Monday, 23 de December de 2024 ISSN 1519-7670 - Ano 24 - nº 1319

Quem quer a ditadura?

Coincidência ou não, dois dos principais jornais de circulação nacional trataram, nos últimos dias, de consultar os brasileiros sobre suas posições em relação ao regime democrático. Aparentemente, a motivação da pauta é a sucessão de manifestações que quase toda semana fecham a Avenida Paulista, pedindo o impeachment da presidente reeleita em outubro ou um golpe militar.

No domingo (7/12), o Estado de S. Paulo publicou pesquisa do Ibope revelando que a satisfação com a democracia subiu 13 pontos em 2014. Nesta segunda-feira (8), a Folha de S. Paulo divulga pesquisa Datafolha segundo a qual o índice de aprovação da democracia é o mais alto desde 1989.

Segundo a interpretação da pesquisa Ibope, apesar de um grande número de brasileiros ter dúvidas sobre a vantagem de viver em uma democracia, aumentou a porcentagem daqueles que defendem o regime de liberdade política em qualquer circunstância. Analistas consultados pelo Estado de S. Paulo acreditam que as dúvidas em relação ao regime democrático são alimentadas pela avaliação negativa dos partidos políticos e do Congresso Nacional e pela percepção de aumento da corrupção. Portanto, há uma relação direta entre o modo como a imprensa noticia e comenta os escândalos envolvendo políticos e partidos e o número de brasileiros que perdem a confiança na democracia, como já se afirmou neste Observatório.

Curiosamente, a maior concentração de cidadãos que prefere a ditadura ou acha que em algumas circunstâncias uma ditadura é melhor que a democracia está no Sudeste, onde a maioria dos eleitores optou pelo candidato derrotado na eleição presidencial de 2014. O perfil típico do antidemocrata brasileiro é o jovem com escolaridade e renda médias que vive em São Paulo ou no Rio de Janeiro. Especialistas citados pelo jornal creditam esse fenômeno ao fato de que os jovens tendem a emitir opiniões mais polarizadas, mas isso não explica por que o recorte dos antidemocratas é principalmente geográfico, uma vez que os jovens do Nordeste são mais favoráveis à democracia.
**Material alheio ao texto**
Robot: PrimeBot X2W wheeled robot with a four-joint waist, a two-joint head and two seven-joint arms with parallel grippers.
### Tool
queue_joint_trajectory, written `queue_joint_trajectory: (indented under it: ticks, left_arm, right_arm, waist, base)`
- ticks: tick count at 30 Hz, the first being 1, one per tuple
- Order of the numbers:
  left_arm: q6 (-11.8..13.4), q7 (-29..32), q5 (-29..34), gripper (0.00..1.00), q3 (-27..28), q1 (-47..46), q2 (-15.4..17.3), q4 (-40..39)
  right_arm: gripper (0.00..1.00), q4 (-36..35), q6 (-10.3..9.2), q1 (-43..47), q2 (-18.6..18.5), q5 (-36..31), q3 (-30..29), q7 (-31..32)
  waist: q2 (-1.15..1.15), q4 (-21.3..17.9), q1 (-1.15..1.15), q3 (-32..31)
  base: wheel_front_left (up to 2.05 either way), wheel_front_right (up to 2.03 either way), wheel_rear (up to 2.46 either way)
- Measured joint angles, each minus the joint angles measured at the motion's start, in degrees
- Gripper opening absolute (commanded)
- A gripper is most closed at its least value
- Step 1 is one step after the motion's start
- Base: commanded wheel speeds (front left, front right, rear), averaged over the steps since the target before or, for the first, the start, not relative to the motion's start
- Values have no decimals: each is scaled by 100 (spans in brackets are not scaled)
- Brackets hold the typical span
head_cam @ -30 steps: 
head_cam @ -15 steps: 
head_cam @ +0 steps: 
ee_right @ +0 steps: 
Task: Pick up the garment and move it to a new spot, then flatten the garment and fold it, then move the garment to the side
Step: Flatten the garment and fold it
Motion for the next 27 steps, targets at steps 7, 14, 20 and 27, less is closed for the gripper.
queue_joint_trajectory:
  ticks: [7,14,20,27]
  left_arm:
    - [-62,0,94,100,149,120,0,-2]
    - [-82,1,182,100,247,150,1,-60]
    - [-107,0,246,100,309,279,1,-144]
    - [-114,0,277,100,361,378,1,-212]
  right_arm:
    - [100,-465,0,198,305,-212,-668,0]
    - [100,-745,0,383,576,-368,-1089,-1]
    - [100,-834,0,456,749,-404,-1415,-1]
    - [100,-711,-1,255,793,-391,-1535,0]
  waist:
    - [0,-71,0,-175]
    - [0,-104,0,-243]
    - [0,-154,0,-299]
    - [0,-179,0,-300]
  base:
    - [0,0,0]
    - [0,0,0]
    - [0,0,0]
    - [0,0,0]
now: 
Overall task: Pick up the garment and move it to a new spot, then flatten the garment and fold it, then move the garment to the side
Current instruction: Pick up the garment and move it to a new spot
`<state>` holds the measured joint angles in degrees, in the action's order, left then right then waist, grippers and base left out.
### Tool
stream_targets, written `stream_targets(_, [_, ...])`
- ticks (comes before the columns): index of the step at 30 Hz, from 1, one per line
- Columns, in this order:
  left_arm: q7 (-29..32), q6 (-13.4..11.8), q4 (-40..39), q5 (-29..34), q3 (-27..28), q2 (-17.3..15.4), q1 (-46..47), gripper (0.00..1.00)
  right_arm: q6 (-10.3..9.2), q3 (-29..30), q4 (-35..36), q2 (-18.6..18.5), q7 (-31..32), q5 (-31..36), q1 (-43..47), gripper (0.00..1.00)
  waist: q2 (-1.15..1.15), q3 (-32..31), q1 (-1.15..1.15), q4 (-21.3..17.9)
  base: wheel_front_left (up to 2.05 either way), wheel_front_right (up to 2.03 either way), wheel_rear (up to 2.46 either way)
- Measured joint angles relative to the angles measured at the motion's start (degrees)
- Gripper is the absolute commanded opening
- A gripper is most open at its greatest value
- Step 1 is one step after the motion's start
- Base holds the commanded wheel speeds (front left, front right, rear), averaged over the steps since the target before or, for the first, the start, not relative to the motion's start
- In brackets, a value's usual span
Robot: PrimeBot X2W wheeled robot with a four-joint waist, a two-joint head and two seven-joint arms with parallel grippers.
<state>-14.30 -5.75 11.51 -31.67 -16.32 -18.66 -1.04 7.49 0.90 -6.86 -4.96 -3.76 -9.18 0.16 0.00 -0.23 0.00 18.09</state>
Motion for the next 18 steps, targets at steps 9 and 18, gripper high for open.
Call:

Convém lembrar que os antidemocratas se concentram nas regiões onde é maior a influência da imprensa hegemônica.

Aprovação em alta

A pesquisa Datafolha, interessante por relacionar a defesa da democracia diretamente à disputa eleitoral acirrada, não mereceu da Folha de S. Paulo o mesmo cuidado. O jornal paulista desprezou seu próprio instituto: embora tenha destacado o tema na primeira página, dedica ao estudo apenas um quarto de página, com um resumo dos dados gerais, sem especificar as nuances regionais ou por faixa de renda.

Ainda assim, esse quadro genérico permite observar que os brasileiros mais instruídos têm uma convicção mais sólida sobre a importância da democracia, com 80% afirmando que um regime de liberdade política é sempre a melhor forma de governo. Entre os menos escolarizados, que fizeram apenas o ensino fundamental, 57% têm a mesma opinião e 19% dizem que tanto faz uma democracia ou uma ditadura.

Também é interessante observar que, no domingo (7), a Folha havia publicado outra pesquisa na qual se perguntava aos consultados sobre o que achavam das responsabilidades da presidente Dilma Rousseff no escândalo da Petrobras. Segundo a Folha, nada menos do que 68% responderam positivamente, ou seja, uma maioria significativa entende que a presidente tem responsabilidade no caso.

Mas a edição distorce os números. A manchete do jornal diz o seguinte: “Brasileiro responsabiliza Dilma por caso Petrobras”. No entanto, a reportagem interna especifica que 48% concordam em que a presidente tem “muita responsabilidade” e 25% acreditam que ela tem “alguma responsabilidade” no escândalo. Paralelamente, 46% acham que o atual governo foi o que mais investigou casos de corrupção, no período da redemocratização, e 40% entendem que foi no governo de Dilma Rousseff que houve mais punição a corruptos.

A mesma pesquisa mostra que o noticiário sobre o pagamento de propinas na Petrobras não afetou a credibilidade da presidente: ela continua com as altas taxas de aprovação reveladas no dia 21 de outubro, antes da eleição em segundo turno: sua gestão é considerada ótima ou boa por 42% dos entrevistados. Além disso, ela conta com 50% de expectativas positivas quanto ao seu segundo mandato, apesar do grande esforço da mídia tradicional em baixar o nível de otimismo dos brasileiros.